For buyers, the current rate environment is materially better than it was two years ago. The overnight rate has come down from its peak of 5% in 2023 to 2.25% today. That represents meaningful relief in carrying costs. A buyer financing $500,000 at a variable rate in today's environment pays significantly less per month than the same buyer would have paid in mid-2023. That improvement is already in the market, and it is supporting a floor under Calgary prices.
For sellers, the key dynamic to understand is that demand is present but selective. Buyers are active, pre-approved, and making decisions, but they are also more discerning than they were during the peak frenzy years. Well-priced properties in desirable Calgary communities are still generating strong interest. Overpriced listings are sitting longer. The rate hold maintains this equilibrium rather than breaking it in either direction.
Looking Ahead to July 15
The Bank's next scheduled announcement is July 15, 2026. Between now and then, markets and analysts will be watching for the May GDP reading, the June employment report, and any escalation or resolution in US trade policy. If GDP contracts again and unemployment rises, the case for a cut strengthens considerably. If consumer spending remains resilient and inflation stays near 2%, the Bank may hold again.
What the Bank will not do is cut impulsively. Governor Macklem and the Governing Council have been deliberate throughout this cycle, moving in measured steps and communicating clearly. The statement released today reaffirmed the Bank's commitment to maintaining Canadians' confidence in price stability through this period of global upheaval. That language signals that inflation control remains the primary mandate, even as growth softens.
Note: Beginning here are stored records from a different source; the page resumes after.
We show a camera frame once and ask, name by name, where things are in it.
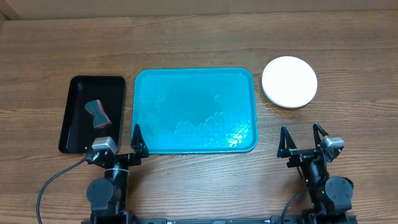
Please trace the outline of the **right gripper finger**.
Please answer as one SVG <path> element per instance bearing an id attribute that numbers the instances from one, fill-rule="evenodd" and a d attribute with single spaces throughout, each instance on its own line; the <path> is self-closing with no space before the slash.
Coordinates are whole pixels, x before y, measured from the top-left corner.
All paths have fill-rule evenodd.
<path id="1" fill-rule="evenodd" d="M 281 127 L 280 130 L 280 142 L 277 150 L 277 157 L 291 157 L 297 151 L 297 147 L 291 138 L 287 128 Z"/>
<path id="2" fill-rule="evenodd" d="M 313 125 L 313 135 L 314 135 L 315 147 L 318 149 L 321 143 L 320 136 L 325 137 L 328 135 L 328 133 L 318 123 L 315 123 Z"/>

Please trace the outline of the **orange sponge with dark scourer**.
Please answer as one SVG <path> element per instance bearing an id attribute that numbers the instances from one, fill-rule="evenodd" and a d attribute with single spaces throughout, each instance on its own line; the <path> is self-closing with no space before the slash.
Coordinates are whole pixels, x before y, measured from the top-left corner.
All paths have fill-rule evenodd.
<path id="1" fill-rule="evenodd" d="M 105 113 L 103 105 L 100 100 L 93 100 L 87 102 L 85 109 L 93 116 L 93 127 L 95 129 L 104 128 L 111 124 L 111 120 Z"/>

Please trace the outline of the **white plate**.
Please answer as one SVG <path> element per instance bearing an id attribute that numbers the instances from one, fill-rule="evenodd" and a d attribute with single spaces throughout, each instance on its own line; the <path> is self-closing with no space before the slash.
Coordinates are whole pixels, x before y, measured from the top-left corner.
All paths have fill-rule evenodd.
<path id="1" fill-rule="evenodd" d="M 318 89 L 317 75 L 304 60 L 282 56 L 270 61 L 261 78 L 265 95 L 283 108 L 300 108 L 309 104 Z"/>

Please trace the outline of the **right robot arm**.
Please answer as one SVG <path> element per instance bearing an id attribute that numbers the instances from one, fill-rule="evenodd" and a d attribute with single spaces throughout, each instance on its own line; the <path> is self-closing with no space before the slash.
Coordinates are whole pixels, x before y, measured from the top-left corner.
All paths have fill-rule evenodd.
<path id="1" fill-rule="evenodd" d="M 354 224 L 356 216 L 348 215 L 352 209 L 354 183 L 346 177 L 331 177 L 327 164 L 342 152 L 345 142 L 338 135 L 328 134 L 319 124 L 313 125 L 315 147 L 297 149 L 285 126 L 281 127 L 278 158 L 287 158 L 288 168 L 296 168 L 304 180 L 306 189 L 294 196 L 284 207 L 276 223 L 303 224 Z M 288 217 L 290 205 L 304 194 L 309 194 L 312 208 L 297 217 Z"/>

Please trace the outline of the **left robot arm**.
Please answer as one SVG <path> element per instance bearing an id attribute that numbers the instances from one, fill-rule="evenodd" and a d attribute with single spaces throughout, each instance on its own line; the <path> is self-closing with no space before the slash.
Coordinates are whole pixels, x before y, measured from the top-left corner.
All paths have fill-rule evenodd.
<path id="1" fill-rule="evenodd" d="M 138 124 L 131 138 L 133 153 L 118 154 L 119 148 L 111 137 L 96 138 L 85 159 L 89 164 L 102 167 L 104 177 L 92 181 L 86 191 L 91 203 L 90 223 L 138 224 L 132 211 L 126 210 L 129 168 L 141 165 L 149 150 Z"/>
Core inflation has returned to the Bank of Canada's 2% target. That milestone gives the Bank room to act if the economy slows further. For Calgary buyers watching for a signal to move, improving affordability is already here. Waiting for the perfect rate moment carries its own risk in a market with limited supply in key communities.
What Calgary Buyers and Sellers Should Do Now
If you are buying: get pre-approved now, at today's rates. A pre-approval locks your rate for 90 to 120 days in most cases, protecting you against any upward movement while leaving you free to benefit if rates drop before you close. The Calgary market in mid-2026 still has enough inventory in most price ranges to give you choices, but that inventory is not evenly distributed. Inner-city communities and certain suburban segments remain competitive.
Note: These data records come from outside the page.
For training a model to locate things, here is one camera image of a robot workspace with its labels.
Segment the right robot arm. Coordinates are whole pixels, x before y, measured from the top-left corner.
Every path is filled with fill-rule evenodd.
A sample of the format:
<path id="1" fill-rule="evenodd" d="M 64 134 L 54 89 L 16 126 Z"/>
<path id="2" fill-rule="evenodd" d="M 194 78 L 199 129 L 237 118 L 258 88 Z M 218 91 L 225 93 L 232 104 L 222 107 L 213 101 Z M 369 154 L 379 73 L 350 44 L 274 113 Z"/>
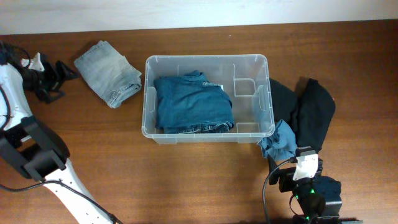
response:
<path id="1" fill-rule="evenodd" d="M 341 199 L 341 182 L 322 175 L 323 161 L 317 159 L 317 171 L 313 177 L 304 177 L 294 179 L 294 173 L 298 167 L 289 167 L 284 169 L 282 166 L 288 163 L 298 164 L 295 157 L 276 164 L 270 156 L 269 175 L 266 177 L 263 185 L 262 198 L 266 198 L 265 188 L 268 185 L 279 184 L 279 191 L 290 193 L 290 201 L 296 199 L 302 213 L 294 213 L 293 223 L 331 223 L 331 224 L 350 224 L 363 223 L 357 218 L 341 218 L 340 209 L 343 205 Z"/>

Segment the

If you are selling: price your property accurately from the start. The days of testing the market high and chasing the price down are costly in the current environment. Buyers are educated, they have access to comparable sales, and they are patient. A correctly priced property in a desirable location still attracts multiple offers. An overpriced listing in the same location sits and loses momentum.
If you are a current homeowner with a renewal coming in the next 12 months: start the conversation with a mortgage professional well before your renewal date. The rate environment in mid-2026 is meaningfully better than it was 24 months ago, and locking in at current levels may make more sense than waiting for further cuts that may not arrive on your timeline.
Data sourced from the Bank of Canada Fixed Announcement Date press release, June 10, 2026.